> [RECORDS TO USE]
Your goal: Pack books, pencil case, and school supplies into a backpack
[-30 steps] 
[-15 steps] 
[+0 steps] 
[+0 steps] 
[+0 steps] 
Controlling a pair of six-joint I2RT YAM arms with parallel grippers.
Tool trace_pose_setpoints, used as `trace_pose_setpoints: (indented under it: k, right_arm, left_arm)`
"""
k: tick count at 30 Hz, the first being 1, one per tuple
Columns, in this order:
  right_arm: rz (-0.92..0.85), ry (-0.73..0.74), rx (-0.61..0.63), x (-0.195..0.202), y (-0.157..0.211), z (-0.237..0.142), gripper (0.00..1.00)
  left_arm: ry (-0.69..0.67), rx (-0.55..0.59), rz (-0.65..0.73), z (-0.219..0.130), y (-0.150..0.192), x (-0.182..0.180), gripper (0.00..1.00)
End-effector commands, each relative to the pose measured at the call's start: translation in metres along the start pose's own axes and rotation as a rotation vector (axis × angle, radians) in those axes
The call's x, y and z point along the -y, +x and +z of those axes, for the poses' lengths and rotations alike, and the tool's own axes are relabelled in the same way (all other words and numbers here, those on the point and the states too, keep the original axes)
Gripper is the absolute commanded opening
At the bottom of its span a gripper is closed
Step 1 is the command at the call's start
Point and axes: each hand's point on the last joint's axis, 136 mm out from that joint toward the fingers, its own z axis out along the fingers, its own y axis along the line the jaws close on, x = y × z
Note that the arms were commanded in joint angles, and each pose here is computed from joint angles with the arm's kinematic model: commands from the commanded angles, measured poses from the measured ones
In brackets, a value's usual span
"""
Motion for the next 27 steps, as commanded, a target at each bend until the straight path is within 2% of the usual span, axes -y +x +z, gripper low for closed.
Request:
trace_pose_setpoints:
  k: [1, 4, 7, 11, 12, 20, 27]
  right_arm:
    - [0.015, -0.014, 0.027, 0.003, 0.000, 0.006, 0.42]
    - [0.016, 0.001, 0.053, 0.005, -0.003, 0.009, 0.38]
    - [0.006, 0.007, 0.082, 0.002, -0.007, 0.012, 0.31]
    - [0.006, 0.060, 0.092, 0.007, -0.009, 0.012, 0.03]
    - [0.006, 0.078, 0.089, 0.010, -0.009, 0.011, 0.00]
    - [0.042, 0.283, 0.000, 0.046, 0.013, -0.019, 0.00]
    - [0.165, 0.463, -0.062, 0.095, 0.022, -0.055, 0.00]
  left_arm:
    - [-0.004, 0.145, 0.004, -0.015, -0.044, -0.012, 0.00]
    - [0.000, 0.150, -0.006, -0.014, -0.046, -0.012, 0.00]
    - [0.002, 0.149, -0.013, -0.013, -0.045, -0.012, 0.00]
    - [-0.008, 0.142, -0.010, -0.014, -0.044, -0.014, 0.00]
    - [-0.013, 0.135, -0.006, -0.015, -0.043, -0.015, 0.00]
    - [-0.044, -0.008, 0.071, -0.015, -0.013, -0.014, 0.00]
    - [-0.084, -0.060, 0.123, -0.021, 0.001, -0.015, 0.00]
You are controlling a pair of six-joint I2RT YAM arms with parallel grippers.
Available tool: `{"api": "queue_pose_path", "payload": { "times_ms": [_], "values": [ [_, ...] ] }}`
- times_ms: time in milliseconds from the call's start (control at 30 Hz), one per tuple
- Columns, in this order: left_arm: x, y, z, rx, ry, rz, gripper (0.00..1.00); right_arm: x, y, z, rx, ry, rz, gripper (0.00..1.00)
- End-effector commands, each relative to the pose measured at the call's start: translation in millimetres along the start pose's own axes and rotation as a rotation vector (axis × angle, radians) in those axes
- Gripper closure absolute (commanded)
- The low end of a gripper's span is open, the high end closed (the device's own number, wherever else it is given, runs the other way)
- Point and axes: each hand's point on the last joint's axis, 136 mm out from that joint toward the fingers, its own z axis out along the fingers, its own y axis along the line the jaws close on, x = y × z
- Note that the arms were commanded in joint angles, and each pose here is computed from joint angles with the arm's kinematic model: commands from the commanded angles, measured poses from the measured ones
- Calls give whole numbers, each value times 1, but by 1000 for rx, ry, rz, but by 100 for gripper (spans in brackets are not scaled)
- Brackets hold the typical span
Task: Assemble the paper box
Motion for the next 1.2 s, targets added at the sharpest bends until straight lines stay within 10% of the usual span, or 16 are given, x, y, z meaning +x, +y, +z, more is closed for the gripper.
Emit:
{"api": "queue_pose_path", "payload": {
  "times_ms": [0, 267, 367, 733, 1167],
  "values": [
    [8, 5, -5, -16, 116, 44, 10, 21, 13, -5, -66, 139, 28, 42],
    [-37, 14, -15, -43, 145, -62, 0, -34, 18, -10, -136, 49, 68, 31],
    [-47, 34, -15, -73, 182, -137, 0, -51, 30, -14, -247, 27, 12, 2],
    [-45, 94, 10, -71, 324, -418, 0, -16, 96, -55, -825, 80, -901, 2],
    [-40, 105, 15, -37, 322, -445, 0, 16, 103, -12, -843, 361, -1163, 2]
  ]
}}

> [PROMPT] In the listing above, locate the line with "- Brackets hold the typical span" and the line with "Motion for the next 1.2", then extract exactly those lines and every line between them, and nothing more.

> [WORKED SOLUTION]
- Brackets hold the typical span
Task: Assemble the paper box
Motion for the next 1.2 s, targets added at the sharpest bends until straight lines stay within 10% of the usual span, or 16 are given, x, y, z meaning +x, +y, +z, more is closed for the gripper.

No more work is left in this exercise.